* _PROBLEM DETAILS_
So that the copy stays text only, transcribe the data below exactly and exclude the images.

* _AVAILABLE DATA_
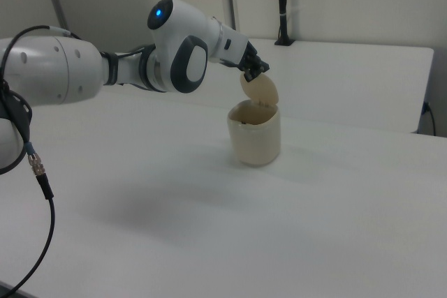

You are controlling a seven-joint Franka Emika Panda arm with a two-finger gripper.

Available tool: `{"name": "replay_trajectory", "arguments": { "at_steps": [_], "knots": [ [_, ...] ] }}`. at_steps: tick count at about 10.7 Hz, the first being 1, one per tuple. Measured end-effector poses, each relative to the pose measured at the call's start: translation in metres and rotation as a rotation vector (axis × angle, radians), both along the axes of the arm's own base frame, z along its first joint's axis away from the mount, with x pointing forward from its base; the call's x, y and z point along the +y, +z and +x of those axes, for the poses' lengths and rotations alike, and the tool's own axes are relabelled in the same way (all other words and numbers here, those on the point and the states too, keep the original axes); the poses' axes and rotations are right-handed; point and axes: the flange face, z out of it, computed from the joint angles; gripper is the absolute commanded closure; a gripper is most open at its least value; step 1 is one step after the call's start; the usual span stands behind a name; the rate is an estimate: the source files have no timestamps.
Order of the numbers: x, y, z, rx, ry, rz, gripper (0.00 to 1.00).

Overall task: Close the trash bin
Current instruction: 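Move the gripper down toward the open lid of the cream bin, then push the open lid down onto the bin rim with the gripper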

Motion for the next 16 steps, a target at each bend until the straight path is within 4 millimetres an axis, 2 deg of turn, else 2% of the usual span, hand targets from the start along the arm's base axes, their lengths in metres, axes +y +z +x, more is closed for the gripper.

* _SOLUTION TO THE PROBLEM_
You are controlling a seven-joint Franka Emika Panda arm with a two-finger gripper.

Available tool: `{"name": "replay_trajectory", "arguments": { "at_steps": [_], "knots": [ [_, ...] ] }}`. at_steps: tick count at about 10.7 Hz, the first being 1, one per tuple. Measured end-effector poses, each relative to the pose measured at the call's start: translation in metres and rotation as a rotation vector (axis × angle, radians), both along the axes of the arm's own base frame, z along its first joint's axis away from the mount, with x pointing forward from its base; the call's x, y and z point along the +y, +z and +x of those axes, for the poses' lengths and rotations alike, and the tool's own axes are relabelled in the same way (all other words and numbers here, those on the point and the states too, keep the original axes); the poses' axes and rotations are right-handed; point and axes: the flange face, z out of it, computed from the joint angles; gripper is the absolute commanded closure; a gripper is most open at its least value; step 1 is one step after the call's start; the usual span stands behind a name; the rate is an estimate: the source files have no timestamps.
Order of the numbers: x, y, z, rx, ry, rz, gripper (0.00 to 1.00).

Overall task: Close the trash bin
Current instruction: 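Move the gripper down toward the open lid of the cream bin, then push the open lid down onto the bin rim with the gripper
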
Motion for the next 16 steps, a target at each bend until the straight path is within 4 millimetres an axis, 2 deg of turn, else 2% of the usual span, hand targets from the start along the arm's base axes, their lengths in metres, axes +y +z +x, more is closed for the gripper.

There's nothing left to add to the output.